To align with Wood Mackenzie’s 2050 net zero scenario, India must increase its non-fossil fuel electricity generation to almost 80% by 2050. The country must establish low-cost domestic supply chains for large-scale solar and wind power and off-grid and decentralised renewable energy systems to accomplish this.

Taking emerging technologies mainstream 
India faces the unique challenge of decarbonising far newer and early-life production units than other major economies. This presents an opportunity for industrial growth through low-carbon technology manufacturing and supply chain development earlier in the investment cycle.

Bioenergy: India has a vast potential for bioenergy from biomass residue, around 750 million tonnes annually. Bioenergy usage needs to shift from residential to industrial and transport sectors. According to Wood Mackenzie’s 2050 scenario, biofuels can potentially displace up to 0.5 million barrels per day of transport oil demand.

Nuclear: India has the potential to become a leader in small modular reactors (SMRs) of 300 MW or less, due to its scientific capabilities and experience in indigenous pressurised heavy water and submarine reactors. Under the Wood Mackenzie’s Net Zero 2050 scenario, the country would require 120 GW of nuclear energy.

Green hydrogen: India’s high solar irradiance (1,200-2,300 kilowatt hour/m2/year) and wind speeds (4-6 m/s), makes its green hydrogen cost effective to abate difficult sectors. “By 2030, hybrid onshore wind and solar could bring down the levelised cost of hydrogen (LCOH) to US$4.3/kg H2, the second lowest in Asia after China”, said Roshna.

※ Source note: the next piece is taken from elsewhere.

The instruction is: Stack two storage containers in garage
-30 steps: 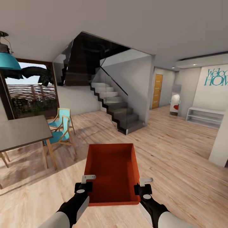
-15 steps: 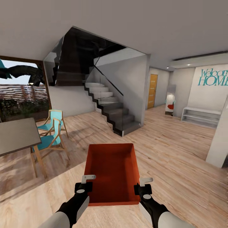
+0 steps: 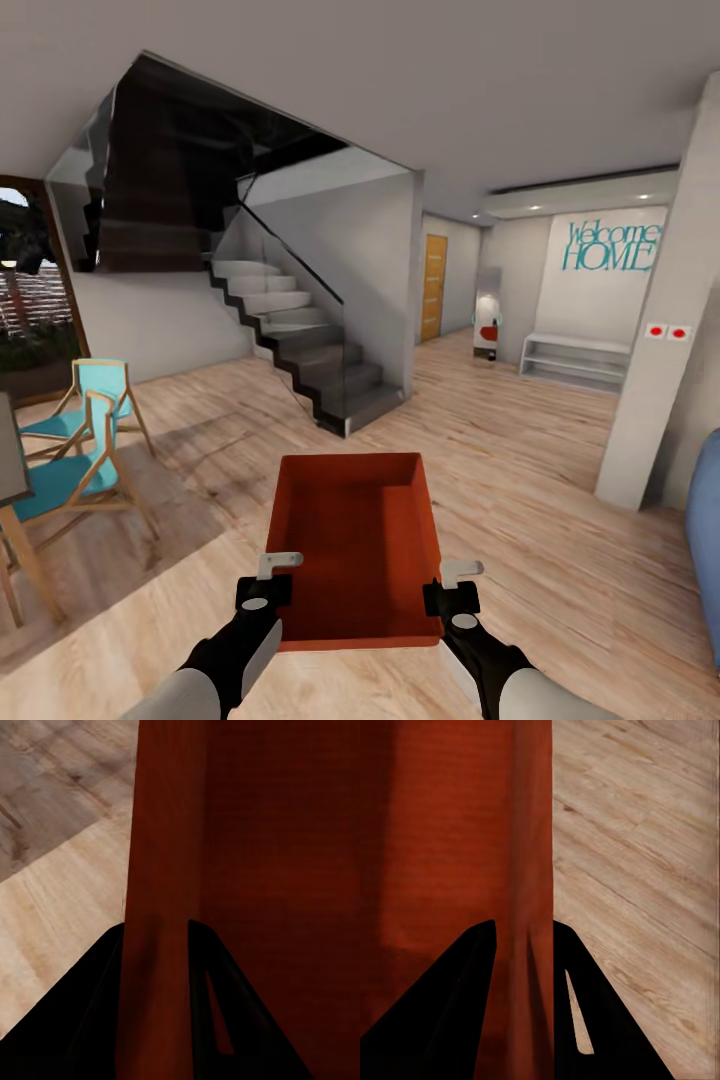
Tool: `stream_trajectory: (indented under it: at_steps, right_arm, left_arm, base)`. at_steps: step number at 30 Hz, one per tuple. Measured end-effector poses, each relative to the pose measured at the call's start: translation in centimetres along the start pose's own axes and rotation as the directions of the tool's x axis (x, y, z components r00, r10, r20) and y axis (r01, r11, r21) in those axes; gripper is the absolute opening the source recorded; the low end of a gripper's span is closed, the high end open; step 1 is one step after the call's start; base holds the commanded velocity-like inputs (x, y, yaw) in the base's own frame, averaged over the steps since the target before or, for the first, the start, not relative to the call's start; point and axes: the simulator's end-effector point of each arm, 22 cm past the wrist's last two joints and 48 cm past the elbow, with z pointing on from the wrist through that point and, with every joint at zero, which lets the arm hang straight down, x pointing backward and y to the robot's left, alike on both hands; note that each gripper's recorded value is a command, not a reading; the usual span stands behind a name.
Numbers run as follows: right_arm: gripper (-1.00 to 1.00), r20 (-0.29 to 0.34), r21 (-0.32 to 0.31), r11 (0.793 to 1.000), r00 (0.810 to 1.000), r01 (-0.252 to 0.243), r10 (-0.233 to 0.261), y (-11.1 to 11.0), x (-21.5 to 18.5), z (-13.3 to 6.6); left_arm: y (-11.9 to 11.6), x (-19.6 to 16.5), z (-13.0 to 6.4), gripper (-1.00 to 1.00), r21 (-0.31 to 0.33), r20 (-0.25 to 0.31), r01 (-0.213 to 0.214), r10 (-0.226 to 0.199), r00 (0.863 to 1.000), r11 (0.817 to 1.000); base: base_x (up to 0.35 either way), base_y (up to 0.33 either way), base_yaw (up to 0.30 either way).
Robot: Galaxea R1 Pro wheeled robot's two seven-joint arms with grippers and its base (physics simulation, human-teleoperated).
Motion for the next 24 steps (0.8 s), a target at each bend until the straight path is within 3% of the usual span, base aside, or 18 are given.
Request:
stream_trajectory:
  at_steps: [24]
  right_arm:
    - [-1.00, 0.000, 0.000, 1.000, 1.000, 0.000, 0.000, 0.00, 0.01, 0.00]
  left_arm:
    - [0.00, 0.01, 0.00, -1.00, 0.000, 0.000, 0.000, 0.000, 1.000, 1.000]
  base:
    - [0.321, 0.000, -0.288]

Carbon Capture, Utilisation and Storage (CCUS): India could use captured CO2 for urea and methanol production to decarbonise its mammoth fertiliser and heavy-duty mobility sectors, respectively. New industries can emerge with timely government incentives, as more than a gigatonne of CCUS capacity is needed by 2050.

Tackling India’s hard-to-abate sectors 
Unique among the world’s major economies, India’s development combines its services-led economy with a growing emphasis on manufacturing. India risks exacerbating a worsening emissions profile. Wood Mackenzie’s Net Zero 2050 scenario calls for economic growth tied to sustainability, especially in hard-to-abate manufacturing sectors – including cement, iron, steel, and chemicals – which combined account for three-quarters of India’s total industrial emissions.

Industrial emissions and energy demand outlook in our Net Zero 2050 scenario

Source: Wood Mackenzie Energy Transition Service

India is in the process of implementing a compliance carbon market along with a voluntary mechanism. Net Zero 2050 requires the carbon price to reach US$154/tonne of CO2 – a tough task for India’s price sensitive economy. A transparent carbon pricing mechanism can incentivise companies to invest in CCUS, green hydrogen, renewables and bioenergy, which may otherwise seem unviable due to high initial capital costs.

“Our India Net Zero 2050 scenario requires decades of consistent and unwavering political leadership. To achieve this, India must seek global support and use its soft power and diplomatic influence to persuade wealthier countries to invest in its vision. Building strong partnerships is crucial,” said Sharma. “While our base case and Net Zero 2050 scenario highlight the scale of the challenge, they should serve as a catalyst rather than an obstacle. India now has a once-in-a-lifetime opportunity to decarbonise its economy rapidly and it should take it.”